In your copy, include every line of the listing below exactly but none of the pictures.

>>>

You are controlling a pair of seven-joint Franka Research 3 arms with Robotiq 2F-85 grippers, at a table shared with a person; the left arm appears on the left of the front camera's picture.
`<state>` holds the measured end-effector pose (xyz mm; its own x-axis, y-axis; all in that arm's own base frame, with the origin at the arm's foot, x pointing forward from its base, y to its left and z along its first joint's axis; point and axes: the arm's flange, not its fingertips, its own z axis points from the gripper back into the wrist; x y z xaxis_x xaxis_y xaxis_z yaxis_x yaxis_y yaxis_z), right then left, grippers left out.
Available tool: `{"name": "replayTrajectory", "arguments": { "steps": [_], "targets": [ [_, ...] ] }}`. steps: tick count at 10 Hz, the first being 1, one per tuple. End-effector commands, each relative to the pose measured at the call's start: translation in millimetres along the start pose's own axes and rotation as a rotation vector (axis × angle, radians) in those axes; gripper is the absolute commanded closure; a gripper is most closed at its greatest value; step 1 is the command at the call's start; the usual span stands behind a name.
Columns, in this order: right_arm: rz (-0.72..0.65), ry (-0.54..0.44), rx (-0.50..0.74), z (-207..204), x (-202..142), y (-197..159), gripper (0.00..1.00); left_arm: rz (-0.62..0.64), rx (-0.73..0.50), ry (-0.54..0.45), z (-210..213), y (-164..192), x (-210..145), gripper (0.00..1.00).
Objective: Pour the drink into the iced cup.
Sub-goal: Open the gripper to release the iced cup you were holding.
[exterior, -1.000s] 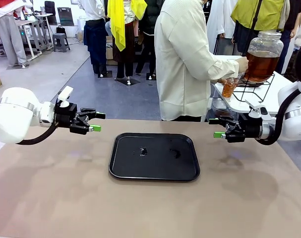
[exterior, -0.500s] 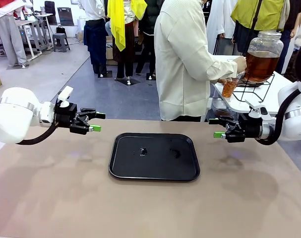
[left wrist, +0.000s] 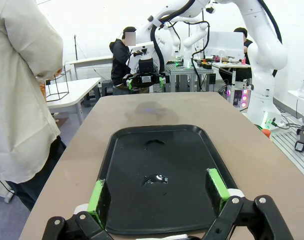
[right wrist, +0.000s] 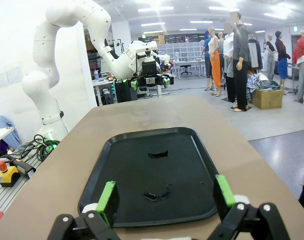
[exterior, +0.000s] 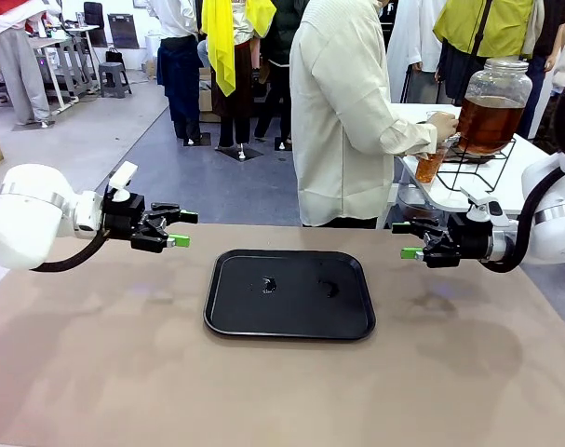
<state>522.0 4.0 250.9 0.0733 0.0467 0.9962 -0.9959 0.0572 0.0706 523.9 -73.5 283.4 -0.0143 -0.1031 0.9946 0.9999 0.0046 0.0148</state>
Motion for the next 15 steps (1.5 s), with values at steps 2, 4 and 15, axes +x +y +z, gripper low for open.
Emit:
{"name": "replayTrajectory", "arguments": {
  "steps": [2, 4, 15],
  "targets": [
    [0.006, 0.0, 0.001, -0.4, 3.3, -0.3, 0.0, -0.001, 0.01, 0.001, -1.0, 0.1, 4.5, 0.0],
    [0.006, 0.0, 0.001, -0.4, 3.3, -0.3, 0.0, -0.001, 0.01, 0.001, -1.0, 0.1, 4.5, 0.0],
    [0.006, 0.0, 0.001, -0.4, 3.3, -0.3, 0.0, -0.001, 0.01, 0.001, -1.0, 0.1, 4.5, 0.0]
  ]
}}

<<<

## Answer box
You are controlling a pair of seven-joint Franka Research 3 arms with Robotiq 2F-85 grippers, at a table shared with a person; the left arm appears on the left of the front camera's picture.
`<state>` holds the measured end-effector pose (xyz mm; its own x-axis, y-axis; all in that arm's own base frame, with the origin at the arm's foot, x pointing forward from its base, y to its left and z along its first joint's axis; point and axes: the arm's flange, not its fingertips, its own z axis points from the gripper back into the wrist; x y z xaxis_x xaxis_y xaxis_z yaxis_x yaxis_y yaxis_z), right then left, grippers left out.
Available tool: `{"name": "replayTrajectory", "arguments": { "steps": [_], "targets": [ [_, ...] ] }}`. steps: tick count at 10 Hz, the first being 1, one per tuple. End-effector commands, each relative to the pose measured at the call's start: translation in millimetres along the start pose's own axes and rotation as a rotation vector (axis × angle, radians) in those axes; gripper is the absolute commanded closure; a gripper is most closed at its greatest value; step 1 is the command at the call's start; the usual span stands behind a name.
Columns, in this order: right_arm: rz (-0.72..0.65), ry (-0.54..0.44), rx (-0.50..0.74), z (-207..204), x (-202..142), y (-197..159), gripper (0.00..1.00); left_arm: rz (-0.62..0.64), rx (-0.73..0.50), ry (-0.54..0.45), z (-210..213), y (-164..192), x (-210..145), gripper (0.00..1.00).
Objective: Pour the drink into the iced cup.
Sub-goal: Open the gripper to release the iced cup you were holding.
[exterior, -1.000s] 
[exterior, -0.500s] 
[left wrist, +0.000s] 
[right wrist, +0.000s] 
[exterior, +0.000s] 
<state>522.0 4.0 250.9 0.0733 0.0467 0.9962 -0.9959 0.0572 0.0706 523.9 -73.5 283.4 -0.0143 -0.1031 0.9946 0.9999 0.0046 0.0148</state>
Motion for the next 15 steps (1.5 s), with values at steps 2, 4 and 15, axes +x +y +z, gripper low for open.
Emit:
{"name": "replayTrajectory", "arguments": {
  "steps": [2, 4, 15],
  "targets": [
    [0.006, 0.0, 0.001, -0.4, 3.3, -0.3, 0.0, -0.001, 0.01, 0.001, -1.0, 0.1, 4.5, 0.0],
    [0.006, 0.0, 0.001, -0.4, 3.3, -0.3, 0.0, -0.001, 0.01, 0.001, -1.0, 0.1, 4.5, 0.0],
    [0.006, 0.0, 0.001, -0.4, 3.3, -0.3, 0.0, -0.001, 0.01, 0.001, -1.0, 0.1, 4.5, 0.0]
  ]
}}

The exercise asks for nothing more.